#### [Exercise data]
◇ ◇ ◇ ◇

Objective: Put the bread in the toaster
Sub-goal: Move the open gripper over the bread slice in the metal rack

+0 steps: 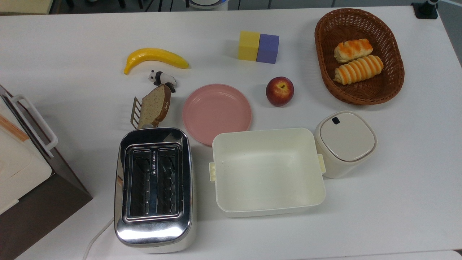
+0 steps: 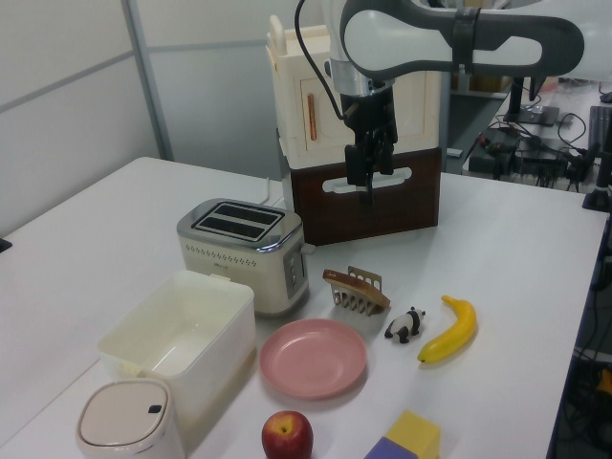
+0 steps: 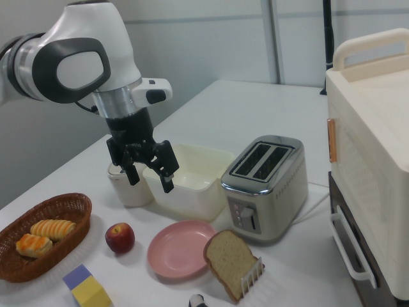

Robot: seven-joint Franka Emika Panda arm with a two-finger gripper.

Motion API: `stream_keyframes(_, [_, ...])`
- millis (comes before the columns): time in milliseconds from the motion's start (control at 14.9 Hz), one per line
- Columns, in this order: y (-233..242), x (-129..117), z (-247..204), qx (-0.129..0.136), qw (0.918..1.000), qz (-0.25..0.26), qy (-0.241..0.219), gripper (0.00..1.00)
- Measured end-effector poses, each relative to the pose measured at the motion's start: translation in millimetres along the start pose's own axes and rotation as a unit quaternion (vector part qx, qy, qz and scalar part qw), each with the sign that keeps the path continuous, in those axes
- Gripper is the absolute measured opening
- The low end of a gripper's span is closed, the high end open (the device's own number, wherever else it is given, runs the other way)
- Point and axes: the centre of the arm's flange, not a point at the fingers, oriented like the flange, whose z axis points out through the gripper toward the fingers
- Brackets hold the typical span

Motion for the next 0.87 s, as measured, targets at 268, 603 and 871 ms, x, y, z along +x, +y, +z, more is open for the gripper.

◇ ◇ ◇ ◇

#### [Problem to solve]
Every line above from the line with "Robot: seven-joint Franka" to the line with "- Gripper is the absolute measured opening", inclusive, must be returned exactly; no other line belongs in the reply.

#### [Response to the exercise]
Robot: seven-joint Franka Emika Panda arm with a two-finger gripper.

Motion API: `stream_keyframes(_, [_, ...])`
- millis (comes before the columns): time in milliseconds from the motion's start (control at 14.9 Hz), one per line
- Columns, in this order: y (-233..242), x (-129..117), z (-247..204), qx (-0.129..0.136), qw (0.918..1.000), qz (-0.25..0.26), qy (-0.241..0.219), gripper (0.00..1.00)
- Measured end-effector poses, each relative to the pose measured at the motion's start: translation in millimetres along the start pose's own axes and rotation as a unit quaternion (vector part qx, qy, qz and scalar part qw), each with the sign that keeps the path continuous, in those axes
- Gripper is the absolute measured opening

What the exercise asked for is now done.